Reklama
  • Wiadomości

Al-Masirah: Huti porwali trzy statki, Korea Płd. potwierdza dwa

Bojownicy jemeńskiego ruchu Huti przechwycili trzy statki, w tym jeden należący do Arabii Saudyjskiej - poinformował w poniedziałek Reuters, powołując się na powiązaną z rebeliantami telewizję Al-Masirah. Południowokoreańskie ministerstwo spraw zagranicznych potwierdziło porwanie dwóch jednostek.

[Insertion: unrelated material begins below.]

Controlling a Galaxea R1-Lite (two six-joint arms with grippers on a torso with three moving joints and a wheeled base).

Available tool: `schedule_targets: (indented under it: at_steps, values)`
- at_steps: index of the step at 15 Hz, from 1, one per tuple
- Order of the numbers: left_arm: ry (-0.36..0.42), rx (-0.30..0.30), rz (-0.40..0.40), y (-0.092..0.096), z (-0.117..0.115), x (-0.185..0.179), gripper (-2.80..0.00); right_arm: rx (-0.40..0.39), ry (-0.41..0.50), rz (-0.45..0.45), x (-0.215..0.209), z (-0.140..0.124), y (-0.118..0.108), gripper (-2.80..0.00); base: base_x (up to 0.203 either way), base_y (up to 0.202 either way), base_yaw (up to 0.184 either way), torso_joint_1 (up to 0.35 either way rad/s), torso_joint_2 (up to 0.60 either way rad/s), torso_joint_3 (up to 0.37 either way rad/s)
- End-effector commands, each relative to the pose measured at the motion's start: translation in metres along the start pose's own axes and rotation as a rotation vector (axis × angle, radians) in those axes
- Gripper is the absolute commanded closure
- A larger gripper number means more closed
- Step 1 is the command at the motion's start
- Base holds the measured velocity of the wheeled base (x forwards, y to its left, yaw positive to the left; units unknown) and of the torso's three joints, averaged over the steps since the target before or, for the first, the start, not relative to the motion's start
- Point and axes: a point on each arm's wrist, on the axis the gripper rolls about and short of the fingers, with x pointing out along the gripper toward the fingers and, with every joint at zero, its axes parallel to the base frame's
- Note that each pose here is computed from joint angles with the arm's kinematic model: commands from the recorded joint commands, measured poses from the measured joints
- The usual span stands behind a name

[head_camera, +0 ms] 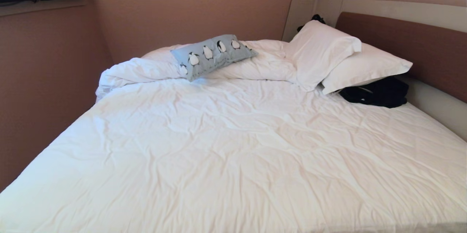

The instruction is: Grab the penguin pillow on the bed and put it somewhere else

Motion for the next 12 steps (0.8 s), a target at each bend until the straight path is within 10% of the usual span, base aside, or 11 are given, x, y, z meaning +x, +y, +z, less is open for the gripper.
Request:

Fot. TheConduqtor/CC BY-SA 3.0
Fot. TheConduqtor/CC BY-SA 3.0

Al-Masirah nie podała, pod jakimi banderami pływały pozostałe porwane jednostki. Przekazała, że wszystkie jednostki zostały skierowane do portu Salif. Wcześniej w poniedziałek siły jemeńskiego rebelianckiego ruchu Huti podały, że "przechwyciły podejrzany statek" na Morzu Czerwonym - jednostkę holującą południowokoreańską platformę wiertniczą. Lider wspieranych przez Iran Hutich Mohammed Ali al-Huti oświadczył, że "podejrzany" statek przechwycono na wodach Jemenu. Zostanie uwolniony, jeżeli uda się potwierdzić, że należy do Korei Południowej.

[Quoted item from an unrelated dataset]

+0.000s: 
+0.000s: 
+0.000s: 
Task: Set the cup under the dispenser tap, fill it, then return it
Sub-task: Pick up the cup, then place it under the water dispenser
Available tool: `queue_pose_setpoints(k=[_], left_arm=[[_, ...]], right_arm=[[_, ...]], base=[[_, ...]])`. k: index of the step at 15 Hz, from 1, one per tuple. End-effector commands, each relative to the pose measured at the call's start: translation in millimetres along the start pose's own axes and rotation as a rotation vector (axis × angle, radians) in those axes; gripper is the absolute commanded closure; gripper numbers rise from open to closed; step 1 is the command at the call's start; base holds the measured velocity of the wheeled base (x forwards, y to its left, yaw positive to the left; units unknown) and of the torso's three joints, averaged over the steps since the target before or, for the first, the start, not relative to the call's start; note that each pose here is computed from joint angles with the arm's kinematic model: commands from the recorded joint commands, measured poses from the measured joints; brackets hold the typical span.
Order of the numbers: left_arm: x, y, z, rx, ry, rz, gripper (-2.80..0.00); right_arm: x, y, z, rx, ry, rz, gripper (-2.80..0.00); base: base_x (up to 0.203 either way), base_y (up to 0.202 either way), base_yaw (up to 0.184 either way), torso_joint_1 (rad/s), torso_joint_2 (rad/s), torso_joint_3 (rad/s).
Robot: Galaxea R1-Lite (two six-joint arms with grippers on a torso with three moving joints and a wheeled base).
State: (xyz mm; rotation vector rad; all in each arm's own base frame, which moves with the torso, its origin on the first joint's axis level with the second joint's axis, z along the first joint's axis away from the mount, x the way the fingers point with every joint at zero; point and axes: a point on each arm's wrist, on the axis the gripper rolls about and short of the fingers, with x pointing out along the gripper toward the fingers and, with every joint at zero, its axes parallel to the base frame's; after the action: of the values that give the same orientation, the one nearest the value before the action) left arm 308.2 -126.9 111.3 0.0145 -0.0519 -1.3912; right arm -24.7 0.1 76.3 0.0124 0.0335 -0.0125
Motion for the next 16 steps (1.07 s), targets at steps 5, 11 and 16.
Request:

W sumie rebelianci Huti przejęli trzy statki, z czego dwie jednosti to statki holujące platformy wiertnicze należące do Korei Południowej - powiedział agencji Reutera wysoko postawiony przedstawiciel służb dyplomatycznych w Seulu. Operowały one w południowej części Morza Czerwonego - podał ze swej strony rzecznik międzynarodowej koalicji zwalczającej rebelię Huti pod wodzą Arabii Saudyjskiej.

Jemen pogrążony jest w chaosie od 2011 roku, gdy społeczna rewolta położyła kres wieloletnim dyktatorskim rządom prezydenta Alego Abd Allaha Salaha. Wojna trwa tam od 2015 roku. Po stronie popieranego przez Zachód prezydenta al-Hadiego stoi koalicja sunnickich państw Zatoki Perskiej pod wodzą Arabii Saudyjskiej. Siły Huti, którzy pochodzą z północy kraju, wspierane są przez Iran i owarcie zwalczają rząd al-Hadiego.

W marcu 2015 roku, gdy interwencję w Jemenie rozpoczęła Arabia Saudyjska wraz z sojusznikami, konflikt uległ umiędzynarodowieniu. Jest on często postrzegany jako wojna zastępcza, prowadzona przez szyicki Iran i sunnicką Arabię Saudyjską w rywalizacji o dominującą pozycję w regionie.Jej konsekwencją są zniszczenia i głód w Jemenie. ONZ twierdzi, że w Jemenie doszło do najpoważniejszej katastrofie humanitarnej, z jaką mają do czynienia Narody Zjednoczone w ostatnich latach.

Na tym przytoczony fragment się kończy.